== Material shown ==

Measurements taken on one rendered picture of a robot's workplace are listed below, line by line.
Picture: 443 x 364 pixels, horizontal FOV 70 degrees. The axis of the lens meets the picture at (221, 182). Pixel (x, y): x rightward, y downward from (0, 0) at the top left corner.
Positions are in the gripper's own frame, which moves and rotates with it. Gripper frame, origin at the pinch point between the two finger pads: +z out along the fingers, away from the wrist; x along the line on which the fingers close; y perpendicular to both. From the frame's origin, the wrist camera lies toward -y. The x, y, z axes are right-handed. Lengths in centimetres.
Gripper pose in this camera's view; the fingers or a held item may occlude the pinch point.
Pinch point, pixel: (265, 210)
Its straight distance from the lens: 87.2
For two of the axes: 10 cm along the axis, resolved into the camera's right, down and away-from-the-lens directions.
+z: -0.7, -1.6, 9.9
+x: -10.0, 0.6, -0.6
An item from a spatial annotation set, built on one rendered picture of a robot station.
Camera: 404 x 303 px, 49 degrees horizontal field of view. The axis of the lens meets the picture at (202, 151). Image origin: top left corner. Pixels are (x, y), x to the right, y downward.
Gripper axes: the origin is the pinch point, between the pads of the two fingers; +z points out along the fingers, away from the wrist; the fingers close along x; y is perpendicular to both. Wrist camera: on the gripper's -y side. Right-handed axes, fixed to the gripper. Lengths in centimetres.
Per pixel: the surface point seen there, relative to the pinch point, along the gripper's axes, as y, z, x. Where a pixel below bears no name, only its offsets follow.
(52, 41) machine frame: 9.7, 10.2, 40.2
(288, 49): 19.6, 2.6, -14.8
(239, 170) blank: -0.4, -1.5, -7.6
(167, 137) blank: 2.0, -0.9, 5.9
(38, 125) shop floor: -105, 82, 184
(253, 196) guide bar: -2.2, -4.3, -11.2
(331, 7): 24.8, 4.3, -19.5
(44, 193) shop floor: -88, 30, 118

===

Assignment: Every entry needs to be copied again, word for word.

Response box:
Measurements taken on one rendered picture of a robot's workplace are listed below, line by line.
Picture: 443 x 364 pixels, horizontal FOV 70 degrees. The axis of the lens meets the picture at (221, 182). Pixel (x, y): x rightward, y downward from (0, 0) at the top left corner.
Positions are in the gripper's own frame, which moves and rotates with it. Gripper frame, origin at the pinch point between the two finger pads: +z out along the fingers, away from the wrist; x along the line on which the fingers close; y perpendicular to both. From the frame's origin, the wrist camera lies toward -y. The x, y, z axes are right-handed. Lengths in centimetres.
Gripper pose in this camera's view; the fingers or a held item may occlude the pinch point.
Pinch point, pixel: (265, 210)
Its straight distance from the lens: 87.2
For two of the axes: 10 cm along the axis, resolved into the camera's right, down and away-from-the-lens directions.
+z: -0.7, -1.6, 9.9
+x: -10.0, 0.6, -0.6
An item from a spatial annotation set, built on one rendered picture of a robot station.
Camera: 404 x 303 px, 49 degrees horizontal field of view. The axis of the lens meets the picture at (202, 151). Image origin: top left corner. Pixels are (x, y), x to the right, y downward.
Gripper axes: the origin is the pinch point, between the pads of the two fingers; +z points out along the fingers, away from the wrist; the fingers close along x; y is perpendicular to both. Wrist camera: on the gripper's -y side. Right-handed axes, fixed to the gripper. Lengths in centimetres.
Per pixel: the surface point seen there, relative to the pinch point, along the gripper's axes, as y, z, x. Where a pixel below bears no name, only its offsets follow.
(52, 41) machine frame: 9.7, 10.2, 40.2
(288, 49): 19.6, 2.6, -14.8
(239, 170) blank: -0.4, -1.5, -7.6
(167, 137) blank: 2.0, -0.9, 5.9
(38, 125) shop floor: -105, 82, 184
(253, 196) guide bar: -2.2, -4.3, -11.2
(331, 7): 24.8, 4.3, -19.5
(44, 193) shop floor: -88, 30, 118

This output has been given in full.